Dr Noha Ziedan explains: “We were really pleased to have the opportunity to be involved with this commercial and extremely important project and very proud of Ashley’s achievement. The result is an analogue that is synthetically accessible over a short time, high purity and can be produced at a much lower cost.”

The project was funded by the European Regional Development Fund (ERDF) 2014-2020 programme as part of the Eco-Innovation (Cheshire and Warrington) Programme.

IPS came up with the project proposal and together with the University interviewed three students for the best fit.

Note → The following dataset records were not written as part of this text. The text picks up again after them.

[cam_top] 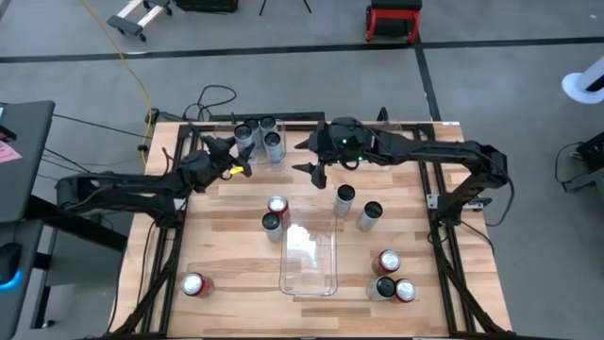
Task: Sort soda cans
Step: Put the white-blue soda can into the top left transparent bin, then put the white-yellow soda can into the top right transparent bin
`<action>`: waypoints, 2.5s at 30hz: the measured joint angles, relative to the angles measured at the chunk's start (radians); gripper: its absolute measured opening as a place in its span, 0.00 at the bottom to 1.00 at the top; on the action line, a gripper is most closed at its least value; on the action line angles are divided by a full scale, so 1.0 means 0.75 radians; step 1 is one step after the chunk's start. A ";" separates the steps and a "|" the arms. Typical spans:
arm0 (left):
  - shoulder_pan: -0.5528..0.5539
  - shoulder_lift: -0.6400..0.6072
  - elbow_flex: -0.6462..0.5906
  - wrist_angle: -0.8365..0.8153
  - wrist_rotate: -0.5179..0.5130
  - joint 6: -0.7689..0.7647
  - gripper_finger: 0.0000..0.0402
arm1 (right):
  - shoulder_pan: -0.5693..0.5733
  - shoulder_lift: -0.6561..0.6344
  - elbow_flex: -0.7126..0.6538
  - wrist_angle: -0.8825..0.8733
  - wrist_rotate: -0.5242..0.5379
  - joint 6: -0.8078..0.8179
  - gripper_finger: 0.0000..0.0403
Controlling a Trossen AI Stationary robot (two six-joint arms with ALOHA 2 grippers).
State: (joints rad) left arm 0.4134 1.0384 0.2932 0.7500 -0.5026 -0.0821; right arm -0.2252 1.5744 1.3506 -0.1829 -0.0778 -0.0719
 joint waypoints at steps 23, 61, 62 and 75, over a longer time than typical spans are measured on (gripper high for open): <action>0.045 0.728 0.001 0.709 -0.002 0.047 0.62 | -0.032 0.001 0.000 -0.043 0.002 -0.006 0.76; 0.039 0.149 0.002 0.059 0.100 0.128 0.84 | 0.109 -0.234 -0.132 -0.274 0.462 -0.083 0.76; 0.032 0.084 0.002 0.000 0.100 0.127 0.84 | 0.108 -0.253 -0.132 -0.298 0.463 -0.075 0.76; -0.183 -0.626 0.002 -0.402 0.204 0.165 0.84 | 0.304 -0.584 -0.258 -0.707 1.051 0.233 0.76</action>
State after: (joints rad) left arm 0.2763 0.5691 0.2943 0.4483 -0.3493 0.0413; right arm 0.0032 1.1361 1.1568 -0.7132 0.7103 0.1031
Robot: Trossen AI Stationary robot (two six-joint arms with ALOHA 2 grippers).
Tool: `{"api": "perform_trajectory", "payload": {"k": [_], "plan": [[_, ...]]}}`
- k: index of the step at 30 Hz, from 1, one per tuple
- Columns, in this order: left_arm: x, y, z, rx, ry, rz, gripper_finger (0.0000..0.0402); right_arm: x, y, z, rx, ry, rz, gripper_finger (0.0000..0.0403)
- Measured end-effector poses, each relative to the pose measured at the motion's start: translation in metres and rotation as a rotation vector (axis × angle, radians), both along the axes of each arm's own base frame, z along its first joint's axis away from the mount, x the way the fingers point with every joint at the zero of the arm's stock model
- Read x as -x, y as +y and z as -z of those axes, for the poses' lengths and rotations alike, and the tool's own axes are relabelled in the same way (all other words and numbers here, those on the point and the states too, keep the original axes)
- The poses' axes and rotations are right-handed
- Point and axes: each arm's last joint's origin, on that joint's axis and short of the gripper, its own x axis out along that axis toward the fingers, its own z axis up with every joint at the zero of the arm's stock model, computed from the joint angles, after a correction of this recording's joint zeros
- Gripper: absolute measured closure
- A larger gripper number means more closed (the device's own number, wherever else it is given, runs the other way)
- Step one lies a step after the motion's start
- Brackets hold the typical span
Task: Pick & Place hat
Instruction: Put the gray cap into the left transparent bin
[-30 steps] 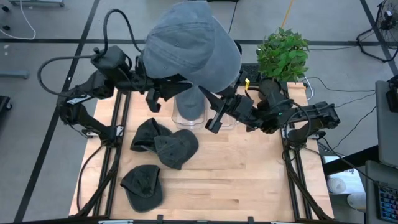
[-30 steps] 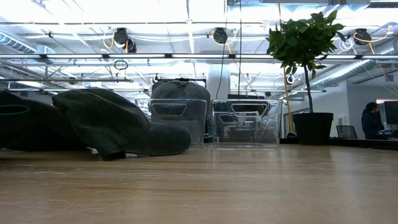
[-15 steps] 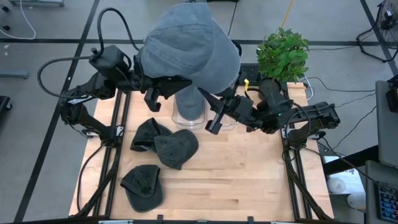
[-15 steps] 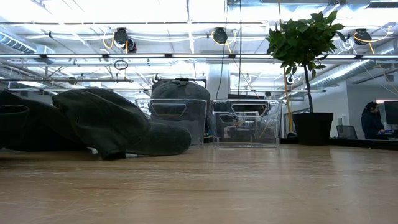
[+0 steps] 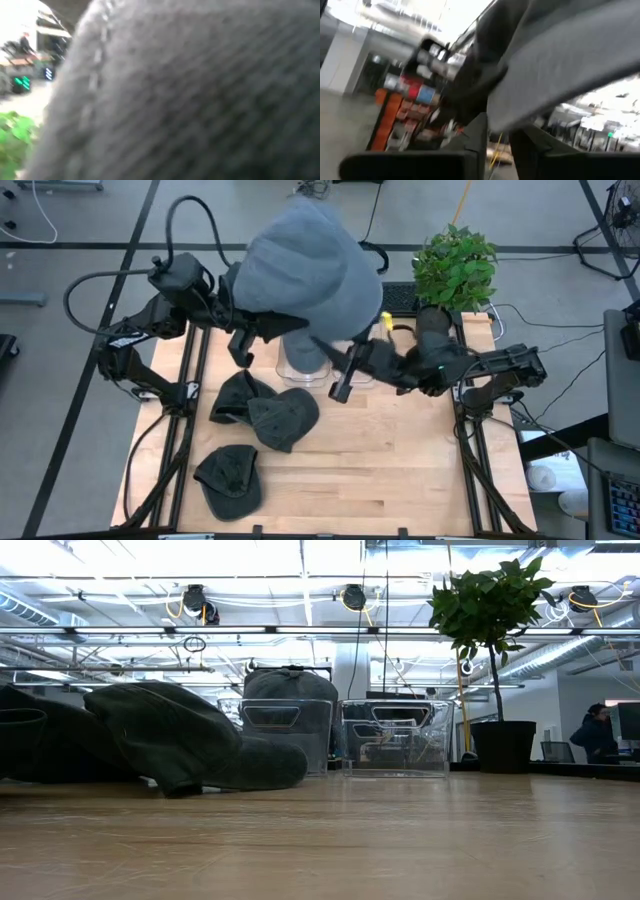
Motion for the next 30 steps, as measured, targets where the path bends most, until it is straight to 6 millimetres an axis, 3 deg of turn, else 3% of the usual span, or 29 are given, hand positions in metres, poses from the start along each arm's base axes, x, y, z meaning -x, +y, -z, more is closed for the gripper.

IPS regularly met with Ashley and Noha during the year-long research project.

Dr Ziedan added: “We are now interested to hear from potential customers and will start manufacturing when we know there is a clear demand. The larger the volume we produce the cheaper it will be for customers.”

Ashley said: “I like to think that the project contributed in a small way to the advancement of pheromone insect control. I benefited from the project by gaining experience of laboratory chemistry, particularly analytical techniques.”

Notes to Editors

International Pheromone Systems

If you are interested in ordering a lure for this pest, please contact IPS Customer Services at  

IPS is a customer-orientated company with 35 years of experience in developing, producing and supplying high-quality insect pheromone and kairomone formulations and associated trapping systems to a growing international customer base. The company specialises in supplying semiochemical lures, formulated liquids and traps to monitor and control insect pests and promoting sustainable Integrated Pest Management (IPM) within agricultural, horticultural, forestry, storage and urban settings.

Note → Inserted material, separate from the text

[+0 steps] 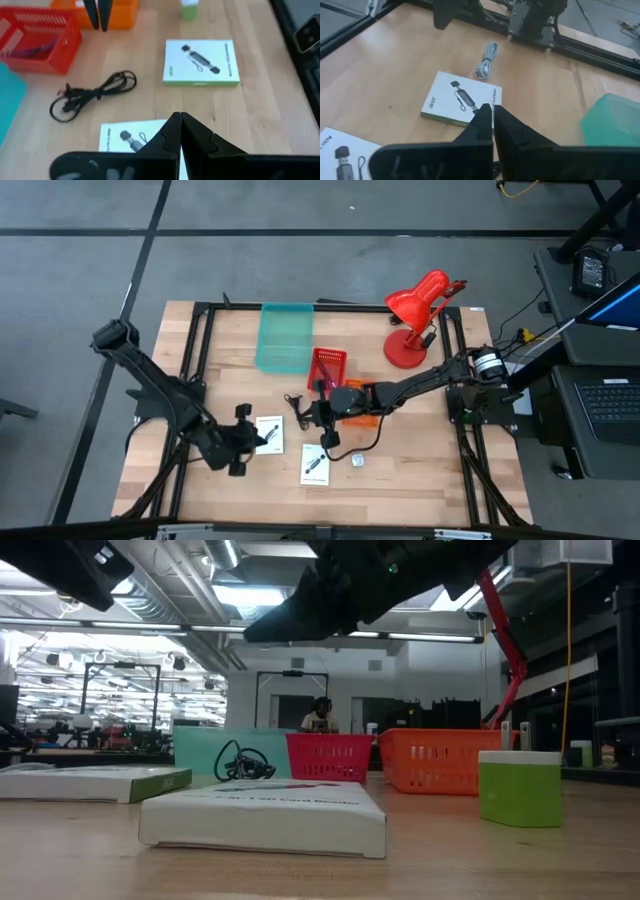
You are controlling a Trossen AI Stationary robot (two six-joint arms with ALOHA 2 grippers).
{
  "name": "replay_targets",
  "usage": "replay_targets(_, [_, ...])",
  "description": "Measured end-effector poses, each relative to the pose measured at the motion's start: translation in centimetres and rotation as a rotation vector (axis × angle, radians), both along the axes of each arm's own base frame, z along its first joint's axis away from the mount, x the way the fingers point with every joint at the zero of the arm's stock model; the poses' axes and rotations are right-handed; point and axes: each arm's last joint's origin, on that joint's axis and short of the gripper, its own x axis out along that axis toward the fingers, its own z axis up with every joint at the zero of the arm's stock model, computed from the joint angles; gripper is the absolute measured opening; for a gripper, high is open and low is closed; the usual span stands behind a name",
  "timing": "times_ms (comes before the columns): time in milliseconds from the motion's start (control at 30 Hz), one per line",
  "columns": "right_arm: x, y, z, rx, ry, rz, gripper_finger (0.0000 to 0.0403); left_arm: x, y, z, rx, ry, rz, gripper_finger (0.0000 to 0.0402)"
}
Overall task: Pick and place items into bin
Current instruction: Put the left white card reader box into the blue bin
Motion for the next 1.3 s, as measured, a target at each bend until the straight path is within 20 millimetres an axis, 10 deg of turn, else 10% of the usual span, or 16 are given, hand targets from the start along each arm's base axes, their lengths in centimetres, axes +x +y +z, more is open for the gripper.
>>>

A core value of the company is to promote and support Integrated Pest Management programs which offer ecological and environmentally sustainable solutions to pest management.

Ash is an important broadleaf tree in the UK, the second most commonly planted genus, and makes up nearly 15% of all broad-leaved woodlands. Its wood is strong with many uses including the manufacture of ladders, flooring, handles, sports goods and furniture.

Although there is no evidence to date that the Emerald Ash Borer is present in the UK, the increase in global movement of imported wood, wood packaging and dunnage poses a significant risk of its accidental introduction.

In the UK, ash trees can suffer from a variety of root and butt rots that can cause late flushing, thinning foliage and decline leading to eventual death, symptoms similar to those caused by the Emerald Ash Borer.

Eco-Innovation Cheshire and Warrington

This was a c£4m project part-funded by the European Regional Development Fund (ERDF) 2014-2020 programme. The project was led by the University of Chester who partnered with Lancaster University to work with local SMEs to support the innovation and adoption of Low Carbon Technologies.

Drawing on the resource and expertise of these leading universities, the project delivered an intensive programme of collaborative R&D interventions and activities designed to facilitate commercialisation of new products, processes and services and underpin the sustainable growth of Cheshire and Warrington’s low carbon and renewables marketplace.